- **TASK INSTRUCTIONS**: Everything from the line containing "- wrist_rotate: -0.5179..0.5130" through the line containing "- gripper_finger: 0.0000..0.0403" should be repeated exactly, and nothing else from the data.

- **DATA SHOWN**:
'''

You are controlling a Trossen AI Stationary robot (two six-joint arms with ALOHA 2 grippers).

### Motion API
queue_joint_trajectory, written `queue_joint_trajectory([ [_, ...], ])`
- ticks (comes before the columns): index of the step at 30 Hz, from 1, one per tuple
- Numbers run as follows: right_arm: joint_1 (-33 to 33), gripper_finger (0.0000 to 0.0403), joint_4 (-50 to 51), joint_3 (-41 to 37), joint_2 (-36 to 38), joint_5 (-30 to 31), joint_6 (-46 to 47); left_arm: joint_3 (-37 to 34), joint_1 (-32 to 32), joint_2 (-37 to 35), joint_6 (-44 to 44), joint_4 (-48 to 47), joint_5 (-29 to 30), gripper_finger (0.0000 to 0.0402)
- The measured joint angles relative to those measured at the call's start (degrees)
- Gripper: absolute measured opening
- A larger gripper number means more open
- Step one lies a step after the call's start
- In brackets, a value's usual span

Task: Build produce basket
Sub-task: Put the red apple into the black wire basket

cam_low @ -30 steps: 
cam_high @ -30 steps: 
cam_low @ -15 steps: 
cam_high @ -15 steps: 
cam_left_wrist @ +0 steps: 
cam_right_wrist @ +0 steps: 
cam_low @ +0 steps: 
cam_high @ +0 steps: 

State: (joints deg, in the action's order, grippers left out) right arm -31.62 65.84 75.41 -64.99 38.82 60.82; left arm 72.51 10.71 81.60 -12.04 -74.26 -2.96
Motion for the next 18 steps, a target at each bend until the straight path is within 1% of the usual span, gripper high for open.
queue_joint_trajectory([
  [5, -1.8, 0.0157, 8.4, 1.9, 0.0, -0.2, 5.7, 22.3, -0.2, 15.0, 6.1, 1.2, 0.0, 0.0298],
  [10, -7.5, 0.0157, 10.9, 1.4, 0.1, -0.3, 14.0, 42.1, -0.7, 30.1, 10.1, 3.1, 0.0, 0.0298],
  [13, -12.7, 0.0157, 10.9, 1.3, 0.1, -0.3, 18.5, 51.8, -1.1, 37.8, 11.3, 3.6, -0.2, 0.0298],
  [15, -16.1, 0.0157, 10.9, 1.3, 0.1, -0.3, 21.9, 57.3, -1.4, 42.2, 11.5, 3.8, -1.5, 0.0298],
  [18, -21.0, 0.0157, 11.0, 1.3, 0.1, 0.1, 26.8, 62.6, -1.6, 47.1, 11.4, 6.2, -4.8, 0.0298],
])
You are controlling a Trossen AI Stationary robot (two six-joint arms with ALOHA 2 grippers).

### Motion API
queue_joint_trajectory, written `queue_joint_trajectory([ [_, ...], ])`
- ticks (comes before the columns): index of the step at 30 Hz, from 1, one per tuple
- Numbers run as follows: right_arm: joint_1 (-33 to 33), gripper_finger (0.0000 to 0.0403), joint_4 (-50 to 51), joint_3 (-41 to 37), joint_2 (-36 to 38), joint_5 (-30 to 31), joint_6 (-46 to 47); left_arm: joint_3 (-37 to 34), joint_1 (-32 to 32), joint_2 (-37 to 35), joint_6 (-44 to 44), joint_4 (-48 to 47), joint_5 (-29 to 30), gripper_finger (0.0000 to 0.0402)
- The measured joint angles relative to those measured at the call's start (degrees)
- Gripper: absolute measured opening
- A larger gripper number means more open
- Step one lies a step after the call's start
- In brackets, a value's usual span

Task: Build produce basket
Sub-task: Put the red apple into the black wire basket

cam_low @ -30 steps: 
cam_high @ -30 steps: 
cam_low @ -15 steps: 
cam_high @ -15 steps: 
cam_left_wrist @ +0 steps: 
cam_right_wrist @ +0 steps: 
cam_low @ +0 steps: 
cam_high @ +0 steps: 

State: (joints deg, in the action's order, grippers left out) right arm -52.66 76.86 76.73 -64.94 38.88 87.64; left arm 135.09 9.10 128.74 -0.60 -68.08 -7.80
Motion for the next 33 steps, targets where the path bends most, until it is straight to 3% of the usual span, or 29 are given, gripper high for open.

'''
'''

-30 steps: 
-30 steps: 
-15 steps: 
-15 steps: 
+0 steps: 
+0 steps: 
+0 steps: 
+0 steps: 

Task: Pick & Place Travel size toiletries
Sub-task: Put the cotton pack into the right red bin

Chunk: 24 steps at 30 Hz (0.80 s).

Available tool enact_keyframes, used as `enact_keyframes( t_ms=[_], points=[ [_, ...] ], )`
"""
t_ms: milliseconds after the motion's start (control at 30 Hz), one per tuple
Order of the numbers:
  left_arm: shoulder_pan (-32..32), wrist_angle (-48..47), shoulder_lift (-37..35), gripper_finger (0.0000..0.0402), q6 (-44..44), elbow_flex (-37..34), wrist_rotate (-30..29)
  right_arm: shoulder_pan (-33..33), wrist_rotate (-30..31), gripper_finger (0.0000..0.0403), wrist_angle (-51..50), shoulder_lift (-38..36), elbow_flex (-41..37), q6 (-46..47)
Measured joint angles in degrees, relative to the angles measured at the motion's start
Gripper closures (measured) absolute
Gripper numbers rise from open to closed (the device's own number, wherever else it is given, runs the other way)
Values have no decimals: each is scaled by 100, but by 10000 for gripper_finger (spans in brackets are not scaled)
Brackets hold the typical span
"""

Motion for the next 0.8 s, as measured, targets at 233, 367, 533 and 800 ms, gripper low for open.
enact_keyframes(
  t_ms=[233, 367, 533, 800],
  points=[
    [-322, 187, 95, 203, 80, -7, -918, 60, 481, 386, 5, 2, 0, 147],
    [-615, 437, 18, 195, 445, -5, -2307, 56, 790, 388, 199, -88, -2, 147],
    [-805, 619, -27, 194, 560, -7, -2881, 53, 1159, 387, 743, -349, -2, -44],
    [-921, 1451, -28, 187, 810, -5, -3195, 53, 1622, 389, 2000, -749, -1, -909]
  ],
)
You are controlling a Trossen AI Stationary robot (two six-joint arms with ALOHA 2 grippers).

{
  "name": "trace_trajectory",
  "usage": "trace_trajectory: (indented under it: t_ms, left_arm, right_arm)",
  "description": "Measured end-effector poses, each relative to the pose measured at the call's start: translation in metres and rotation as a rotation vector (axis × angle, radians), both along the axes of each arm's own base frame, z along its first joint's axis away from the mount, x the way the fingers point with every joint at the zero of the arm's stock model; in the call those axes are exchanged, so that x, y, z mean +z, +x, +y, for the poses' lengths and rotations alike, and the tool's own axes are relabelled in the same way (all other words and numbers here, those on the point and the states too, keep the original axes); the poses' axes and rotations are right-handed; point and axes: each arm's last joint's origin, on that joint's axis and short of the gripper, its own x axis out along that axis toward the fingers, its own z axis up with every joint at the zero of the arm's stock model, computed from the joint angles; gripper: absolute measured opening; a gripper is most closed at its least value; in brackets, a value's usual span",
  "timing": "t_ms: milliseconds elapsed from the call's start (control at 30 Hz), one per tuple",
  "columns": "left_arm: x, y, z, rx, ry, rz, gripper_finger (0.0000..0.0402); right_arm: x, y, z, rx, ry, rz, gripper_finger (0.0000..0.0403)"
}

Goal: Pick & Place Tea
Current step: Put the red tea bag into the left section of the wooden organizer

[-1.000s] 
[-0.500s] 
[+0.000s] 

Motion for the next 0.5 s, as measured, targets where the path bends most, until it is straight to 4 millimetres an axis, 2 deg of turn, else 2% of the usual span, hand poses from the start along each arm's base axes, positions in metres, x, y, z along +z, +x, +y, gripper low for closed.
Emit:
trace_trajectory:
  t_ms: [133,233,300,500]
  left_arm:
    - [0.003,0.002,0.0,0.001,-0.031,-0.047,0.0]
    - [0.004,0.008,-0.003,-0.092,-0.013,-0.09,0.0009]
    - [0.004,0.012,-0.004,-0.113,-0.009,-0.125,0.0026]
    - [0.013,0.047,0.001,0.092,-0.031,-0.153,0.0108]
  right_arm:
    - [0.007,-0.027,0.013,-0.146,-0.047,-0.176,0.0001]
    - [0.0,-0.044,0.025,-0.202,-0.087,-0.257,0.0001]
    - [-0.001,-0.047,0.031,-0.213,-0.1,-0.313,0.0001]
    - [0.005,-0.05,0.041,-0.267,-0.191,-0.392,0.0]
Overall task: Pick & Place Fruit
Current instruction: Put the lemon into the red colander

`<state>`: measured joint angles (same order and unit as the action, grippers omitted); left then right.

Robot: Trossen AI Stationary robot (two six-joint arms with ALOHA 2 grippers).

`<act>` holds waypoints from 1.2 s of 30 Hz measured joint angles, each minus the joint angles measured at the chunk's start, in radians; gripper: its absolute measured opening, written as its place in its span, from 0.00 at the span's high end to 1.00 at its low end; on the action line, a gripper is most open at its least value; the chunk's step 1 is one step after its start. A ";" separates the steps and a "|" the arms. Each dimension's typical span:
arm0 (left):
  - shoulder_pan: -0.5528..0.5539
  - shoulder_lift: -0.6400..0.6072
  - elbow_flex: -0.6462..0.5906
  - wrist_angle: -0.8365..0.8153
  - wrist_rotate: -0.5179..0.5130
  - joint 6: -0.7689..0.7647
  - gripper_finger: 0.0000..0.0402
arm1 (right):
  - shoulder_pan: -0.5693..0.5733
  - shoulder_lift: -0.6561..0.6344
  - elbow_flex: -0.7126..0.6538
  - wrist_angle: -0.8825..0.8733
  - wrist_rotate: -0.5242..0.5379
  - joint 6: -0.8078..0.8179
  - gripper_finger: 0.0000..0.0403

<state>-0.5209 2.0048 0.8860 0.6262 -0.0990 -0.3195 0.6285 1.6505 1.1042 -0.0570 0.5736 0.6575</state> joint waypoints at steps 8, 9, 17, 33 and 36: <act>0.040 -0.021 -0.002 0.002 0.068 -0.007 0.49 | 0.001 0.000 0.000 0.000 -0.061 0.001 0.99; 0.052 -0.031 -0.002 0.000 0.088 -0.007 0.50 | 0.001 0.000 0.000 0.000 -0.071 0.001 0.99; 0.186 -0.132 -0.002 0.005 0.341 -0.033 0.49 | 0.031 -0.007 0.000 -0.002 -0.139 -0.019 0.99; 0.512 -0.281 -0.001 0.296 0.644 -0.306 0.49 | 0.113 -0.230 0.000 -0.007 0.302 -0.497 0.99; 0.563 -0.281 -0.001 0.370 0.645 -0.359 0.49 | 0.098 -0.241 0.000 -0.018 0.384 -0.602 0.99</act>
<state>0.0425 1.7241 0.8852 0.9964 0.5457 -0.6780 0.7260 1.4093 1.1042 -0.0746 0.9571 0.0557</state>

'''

- **WRITTEN RESPONSE**:
  - wrist_rotate: -0.5179..0.5130
  - joint 6: -0.7689..0.7647
  - gripper_finger: 0.0000..0.0402
arm1 (right):
  - shoulder_pan: -0.5693..0.5733
  - shoulder_lift: -0.6561..0.6344
  - elbow_flex: -0.7126..0.6538
  - wrist_angle: -0.8825..0.8733
  - wrist_rotate: -0.5242..0.5379
  - joint 6: -0.8078..0.8179
  - gripper_finger: 0.0000..0.0403

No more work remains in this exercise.